Cell shortening/relengthening.   Mechanical properties of ventricular myocytes were assessed using an IonOptix MyoCam video-based edge-detection system (IonOptix, Milton, MA) as described previously (30). In brief, cells were placed in a chamber mounted on the stage of an inverted microscope (Olympus IX-70) and superfused (2 ml/min at 25°C) with a buffer containing (in mM) 131 NaCl, 4 KCl, 1 CaCl₂, 1 MgCl₂, 10 mM glucose, 10 HEPES, at pH 7.4. The cells were field stimulated to contract at a frequency of 0.5 Hz. Changes in cell length during shortening and relengthening were captured and converted to a digital signal. The myocyte being studied was rapidly scanned with a camera at 120 Hz to ensure recording with good fidelity. Cell shortening and relengthening were assessed using the following indexes: peak shortening, time to peak shortening (TPS) and time to 90% relengthening (TR₉₀), and ±dL/dt.

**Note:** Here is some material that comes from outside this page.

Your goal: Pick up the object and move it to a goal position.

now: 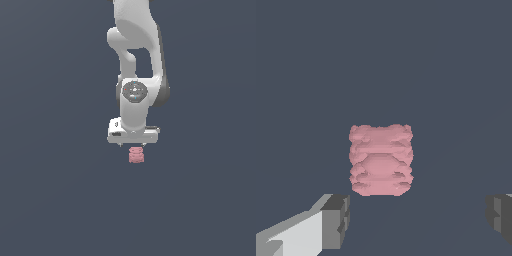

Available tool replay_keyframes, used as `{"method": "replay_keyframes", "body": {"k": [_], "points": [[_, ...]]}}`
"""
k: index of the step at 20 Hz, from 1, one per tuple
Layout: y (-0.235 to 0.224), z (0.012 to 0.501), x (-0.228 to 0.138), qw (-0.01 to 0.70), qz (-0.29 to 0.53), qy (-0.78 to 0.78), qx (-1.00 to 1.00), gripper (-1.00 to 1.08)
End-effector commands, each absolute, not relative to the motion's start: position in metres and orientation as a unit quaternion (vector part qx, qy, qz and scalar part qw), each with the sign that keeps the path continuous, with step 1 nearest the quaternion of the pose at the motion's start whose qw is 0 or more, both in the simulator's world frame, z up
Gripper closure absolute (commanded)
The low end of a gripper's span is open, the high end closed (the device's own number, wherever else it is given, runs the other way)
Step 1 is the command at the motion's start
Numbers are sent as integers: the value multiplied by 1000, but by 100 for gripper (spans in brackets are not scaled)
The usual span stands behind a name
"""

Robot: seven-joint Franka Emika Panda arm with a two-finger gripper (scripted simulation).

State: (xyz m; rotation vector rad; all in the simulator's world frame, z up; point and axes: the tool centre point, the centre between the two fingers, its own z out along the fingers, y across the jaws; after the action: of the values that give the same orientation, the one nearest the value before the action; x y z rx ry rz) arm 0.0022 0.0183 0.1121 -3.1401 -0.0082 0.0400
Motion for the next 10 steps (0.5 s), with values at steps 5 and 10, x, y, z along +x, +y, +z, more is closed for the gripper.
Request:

Intracellular Ca²⁺ fluorescence measurement.   Myocytes were loaded with fura 2-AM (0.5 µM) for 10 min at 25°C, and fluorescence measurements were recorded with a dual-excitation fluorescence photomultiplier system (Ionoptix) as previously described (30). Myocytes were imaged through an Olympus IX-70 Fluor oil objective. Cells were exposed to light emitted by a 75-W lamp and passed through either a 360- or a 380-nm filter (bandwidths were ±15 nm), while being stimulated to contract at 0.5 Hz. Fluorescence emissions were detected between 480 and 520 nm by a photomultiplier tube after first illuminating the cells at 360 nm for 0.5 s then at 380 nm for the duration of the recording protocol (333-Hz sampling rate). The 360 excitation scan was repeated at the end of the protocol, and qualitative changes in intracellular Ca²⁺ concentration was inferred from the ratio of the fura 2 fluorescence intensity (FFI) at the two wavelengths.

Intracellular fluorescence measurement of ROS.   The membrane-permeable probe 5-(6)-chloromethyl-2',7'-dichlorodihydrofluorescein diacetate (Molecular Probes, Eugene, OR) enters the cells and produces a fluorescent signal after intracellular oxidation by ROS such as H₂O₂. Intracellular ROS were monitored by changes in fluorescence intensity resulting from intracellular probe oxidation. After a 3-min acute ethanol (240 mg/dl) treatment, cardiac myocytes from FVB, ADH, CAT, and CAT-ADH mice were loaded with 10 µM DCF for 30 min at 37°C before being washed with PBS buffer. Cells were sampled randomly using an Olympus BX-51 microscope equipped with an Olympus MagnaFire SP digital camera and ImagePro image analysis software (Media Cybernetics, Silver Spring, MD). Fluorescence was calibrated with InSpeck microspheres (Molecular Probes). More than 150 cells per data point were evaluated using the grid-crossing method for cell selection in >15 visual fields (5).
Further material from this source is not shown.